Leyla: and this means 'to health,' so let's drink to health!
So now that we've learned all these drinks, let's learn the vocabulary for if someone comes to your house, and you want to ask them what they'd like. You could say 'What would you like, or literally 'what do you wish for'- 'Chee mayl meekonee?'
Matt: Chee mayl meekonee
Leyla: And this is informal. The formal version would be 'chee mayl meekoneed?
Matt: chee mayl meekoneed
Leyla: What would you like to eat, which is the same as what would you like to drink would be 'To chee meekhoree'
Matt: To chee meekhoree
Leyla: for informal and shoma chee meekhoreed
Matt: Shoma chee meekhoreed
Leyla: For formal. So Matt I'm going to ask you 'To chee meekhoree?' And you'll answer what you'd like followed by lotfan, which means 'please'
So Matt, to chee meekhoree?
Matt: Chai ba shirini lotfan.
Leyla: And I can answer by saying 'bashe' which means 'ok.' So let's try this again, 'Matt, to chee meekhoree?
Matt: Nooshabeh loftan.
Before we finish the lesson, I just want to note that this lesson has been introducing the concept of 'tarof', one of the most important parts of Iranian culture. In this case 'tarof' is offering someone something to eat or drink immediately when they come over, and Iranians will do this without fail, as hosting and being hosted is a BIG part of Persian culture. We'll cover this more in later lessons.
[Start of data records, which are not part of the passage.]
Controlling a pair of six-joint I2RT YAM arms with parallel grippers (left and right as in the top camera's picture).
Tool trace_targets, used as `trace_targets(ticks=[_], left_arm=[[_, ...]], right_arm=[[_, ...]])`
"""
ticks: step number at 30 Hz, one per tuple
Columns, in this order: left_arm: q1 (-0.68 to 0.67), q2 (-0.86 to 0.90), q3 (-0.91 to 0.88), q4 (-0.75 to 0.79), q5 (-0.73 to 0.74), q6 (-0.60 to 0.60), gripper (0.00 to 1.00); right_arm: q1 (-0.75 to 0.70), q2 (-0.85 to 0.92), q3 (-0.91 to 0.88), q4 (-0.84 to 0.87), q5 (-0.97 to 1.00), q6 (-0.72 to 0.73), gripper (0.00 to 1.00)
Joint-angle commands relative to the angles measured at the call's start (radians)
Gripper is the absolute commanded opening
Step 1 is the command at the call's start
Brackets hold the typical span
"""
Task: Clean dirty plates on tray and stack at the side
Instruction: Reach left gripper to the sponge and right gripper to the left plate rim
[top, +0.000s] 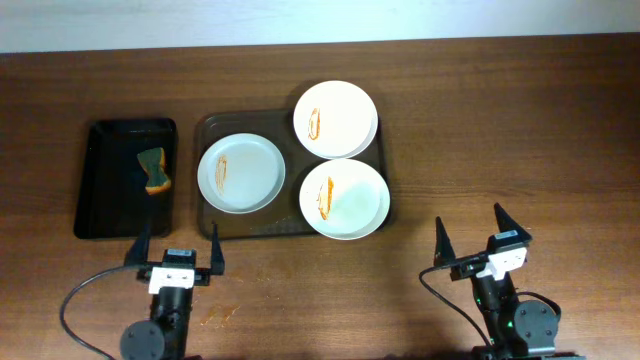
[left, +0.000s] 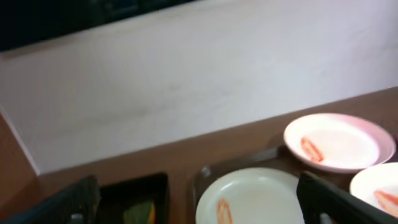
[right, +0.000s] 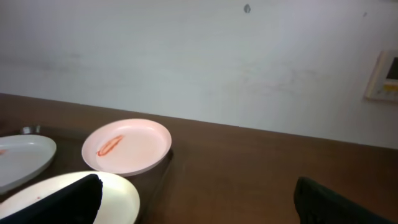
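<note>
Three smeared plates lie on a brown tray (top: 262, 226): a pale plate (top: 241, 173) on the left, a pinkish plate (top: 335, 119) at the back and a white plate (top: 344, 198) at the front right. Each carries an orange-red streak. A green and orange sponge (top: 153, 170) lies in a black bin (top: 100, 180) left of the tray. My left gripper (top: 176, 243) stands open in front of the tray's left corner, holding nothing. My right gripper (top: 468, 216) is open to the right of the tray, also holding nothing. The left wrist view is blurred; it shows the pale plate (left: 255, 196) ahead.
An orange smear (top: 220, 315) marks the wooden table beside my left arm. A white wall runs along the table's far edge. The right wrist view shows the pinkish plate (right: 127, 146) and bare brown table (right: 249, 180) to its right.
Both wrist cameras now look higher, with more wall in view. My left gripper has shifted a little to the right and its view is blurred. Both grippers stay open; plates and sponge are unmoved.
</note>
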Motion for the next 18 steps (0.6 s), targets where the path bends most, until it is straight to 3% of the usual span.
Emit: trace_targets(ticks=[1, 5, 10, 18], left_arm=[[-0.006, -0.006, 0.010, 0.043, 0.056, -0.040, 0.99], [-0.006, 0.018, 0.051, 0.043, 0.063, -0.043, 0.99], [-0.006, 0.188, 0.180, 0.046, 0.063, -0.045, 0.99], [-0.006, 0.716, 0.521, 0.036, 0.137, -0.045, 0.99]], right_arm=[[0.005, 0.000, 0.081, 0.003, -0.025, 0.015, 0.98], [0.005, 0.048, 0.153, 0.003, -0.062, 0.014, 0.98], [0.005, 0.235, 0.292, 0.003, -0.131, 0.014, 0.98], [0.007, 0.696, 0.612, -0.078, -0.252, 0.015, 0.98]])
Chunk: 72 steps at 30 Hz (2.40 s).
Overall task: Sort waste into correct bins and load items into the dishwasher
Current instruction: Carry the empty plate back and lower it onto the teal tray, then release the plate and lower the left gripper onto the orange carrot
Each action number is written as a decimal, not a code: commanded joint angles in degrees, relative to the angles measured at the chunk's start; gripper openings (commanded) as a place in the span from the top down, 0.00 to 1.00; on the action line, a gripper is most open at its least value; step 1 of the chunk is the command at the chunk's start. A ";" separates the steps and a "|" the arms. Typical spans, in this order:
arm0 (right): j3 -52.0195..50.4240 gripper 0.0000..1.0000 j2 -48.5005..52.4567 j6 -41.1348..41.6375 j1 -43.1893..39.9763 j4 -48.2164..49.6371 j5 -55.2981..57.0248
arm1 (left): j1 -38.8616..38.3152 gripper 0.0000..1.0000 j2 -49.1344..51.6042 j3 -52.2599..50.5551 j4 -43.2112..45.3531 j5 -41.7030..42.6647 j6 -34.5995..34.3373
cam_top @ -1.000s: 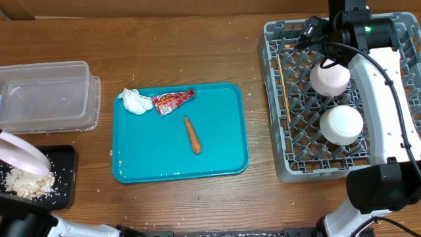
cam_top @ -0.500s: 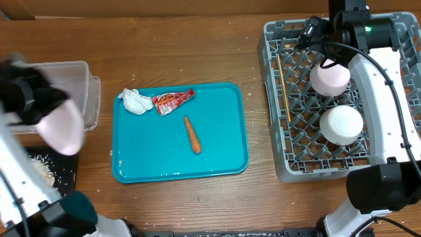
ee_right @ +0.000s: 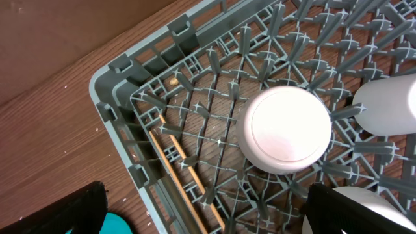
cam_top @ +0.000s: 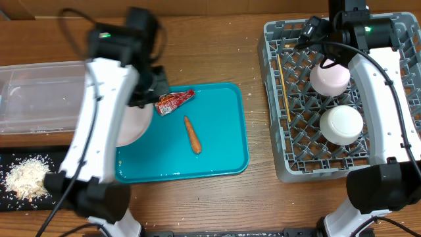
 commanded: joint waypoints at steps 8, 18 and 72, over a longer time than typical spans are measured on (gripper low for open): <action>0.44 0.00 -0.37 0.09 0.20 0.22 0.50 | -3.89 0.96 16.63 -1.42 0.85 -1.60 -5.64; 0.44 0.00 -0.37 0.09 0.20 0.22 0.50 | -4.61 0.96 22.27 -5.68 3.78 3.04 -4.13; 0.44 0.00 -0.37 0.07 0.20 0.22 0.50 | -14.69 0.76 18.47 -22.18 17.75 7.82 -10.58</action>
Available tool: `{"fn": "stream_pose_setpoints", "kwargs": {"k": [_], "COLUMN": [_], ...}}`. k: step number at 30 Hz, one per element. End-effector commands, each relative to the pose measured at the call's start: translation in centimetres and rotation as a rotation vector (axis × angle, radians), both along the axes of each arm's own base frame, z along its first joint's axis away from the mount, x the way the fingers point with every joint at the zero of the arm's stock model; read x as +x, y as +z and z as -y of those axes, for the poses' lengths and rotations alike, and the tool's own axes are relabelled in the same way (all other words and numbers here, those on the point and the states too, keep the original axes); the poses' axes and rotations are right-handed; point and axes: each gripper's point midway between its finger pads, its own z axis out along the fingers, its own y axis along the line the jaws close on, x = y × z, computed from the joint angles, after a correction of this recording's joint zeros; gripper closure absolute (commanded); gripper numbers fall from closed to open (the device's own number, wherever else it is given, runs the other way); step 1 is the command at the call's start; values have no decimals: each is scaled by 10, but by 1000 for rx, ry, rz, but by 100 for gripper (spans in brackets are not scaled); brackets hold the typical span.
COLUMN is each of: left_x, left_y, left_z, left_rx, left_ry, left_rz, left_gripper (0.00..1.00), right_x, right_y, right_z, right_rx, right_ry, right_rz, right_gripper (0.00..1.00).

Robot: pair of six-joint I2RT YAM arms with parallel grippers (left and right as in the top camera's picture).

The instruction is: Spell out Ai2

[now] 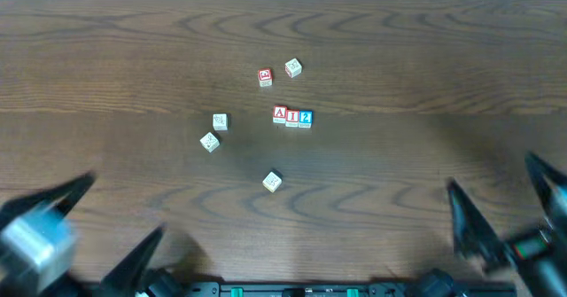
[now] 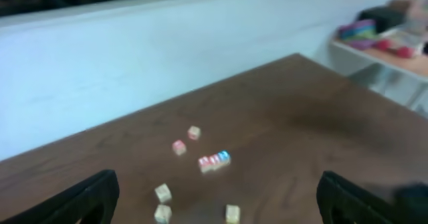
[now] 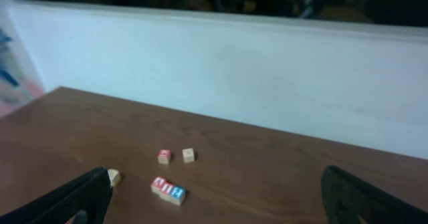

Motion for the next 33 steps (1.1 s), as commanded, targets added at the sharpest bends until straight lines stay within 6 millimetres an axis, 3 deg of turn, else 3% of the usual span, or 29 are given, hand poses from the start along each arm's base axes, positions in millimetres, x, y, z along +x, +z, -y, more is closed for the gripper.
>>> {"fn": "stream_pose_setpoints", "kwargs": {"k": [1, 8, 12, 16, 19, 26, 33], "left_x": [-39, -100, -129, -140, -132, -89, -45], "left_y": [10, -16, -28, -47, -60, -91, -131], "left_z": [-21, -84, -101, -103, -97, -78, -69], "left_rx": [-57, -173, -215, -228, -208, -174, -120], "left_ry": [-68, 69, 168, 258, 308, 380, 467], "left_rz": [40, 91, 151, 131, 89, -74, -209], "left_gripper": [5, 5, 5, 5, 5, 5, 4], "right_x": [-16, -41, -52, -58, -63, -68, -40], "right_y": [-14, -54, -61, -75, -89, -124, -162], "right_z": [0, 4, 0, 1, 0, -5, -17], "right_rx": [-16, 20, 45, 70, 106, 161, 163], "right_ry": [57, 100, 148, 130, 121, 76, 24], "right_rz": [-31, -186, -217, -245, -254, -246, -309], "right_gripper": [1, 1, 1, 1, 1, 1, 1]}}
Leyla: And that brings us to the end of lesson 13. As always, thanks so much for listening
Matt: And don't forget to check out our website at www.chaiandconversation.com
with Chai spelled CHAI.
Leyla: We look forward to you joining us next time on Chai and Conversation.
Matt: And until then khodahafez from Matt
Leyla: And beh omeedeh deedar from Leyla!